|Gueyoung Jung||AT&T Labs-Research, USA|
|Parisa Rahimzadeh||University of Colorado at Boulder, USA|
|Zhang Liu||University of Colorado Boulder, USA|
|Sangtae Ha||University of Colorado Boulder, USA|
|Kaustubh Joshi||AT&T Labs - Research, USA|
|Matti Hiltunen||AT&T Labs - Research, USA|
VM redundancy is the foundation of resilient cloud applications. While active-active approaches combined with load balancing and autoscaling are usually resource efficient, the stateful nature of many cloud applications often necessitates 1+1 (or 1+n) active-standby approaches. Keeping the standbys, however, could result in inefficient utilization of cloud resources. We explore an intriguing cloud-based solution, where standby VMs from active-standby applications are selectively overbooked to reduce resources reserved for failures. The approach requires careful VM placement to avoid a situation where multiple standby VMs activate simultaneously on the same host and thus cannot get the full resource entitlement. Indeed today's clouds do not have this visibility to the applications.

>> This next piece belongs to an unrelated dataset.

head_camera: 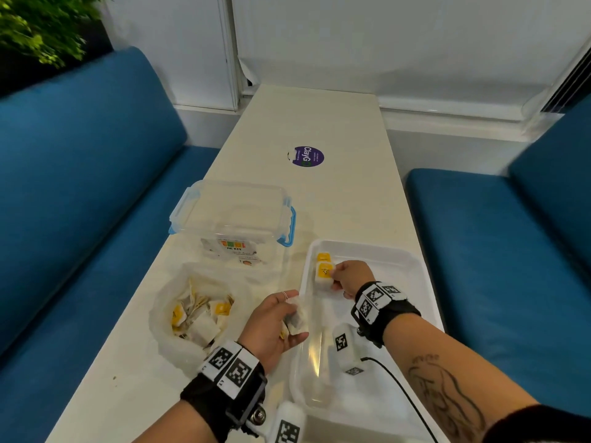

We rectify this situation through ShadowBox, a novel redundancy-aware VM scheduler that optimizes the placement and activation of standby VMs, while assuring applications' resource entitlements. Evaluation on a large-scale cloud shows that ShadowBox can significantly improve resource utilization (i.e., more than 2.5 times than traditional approaches) while minimizing the impact on applications' entitlements.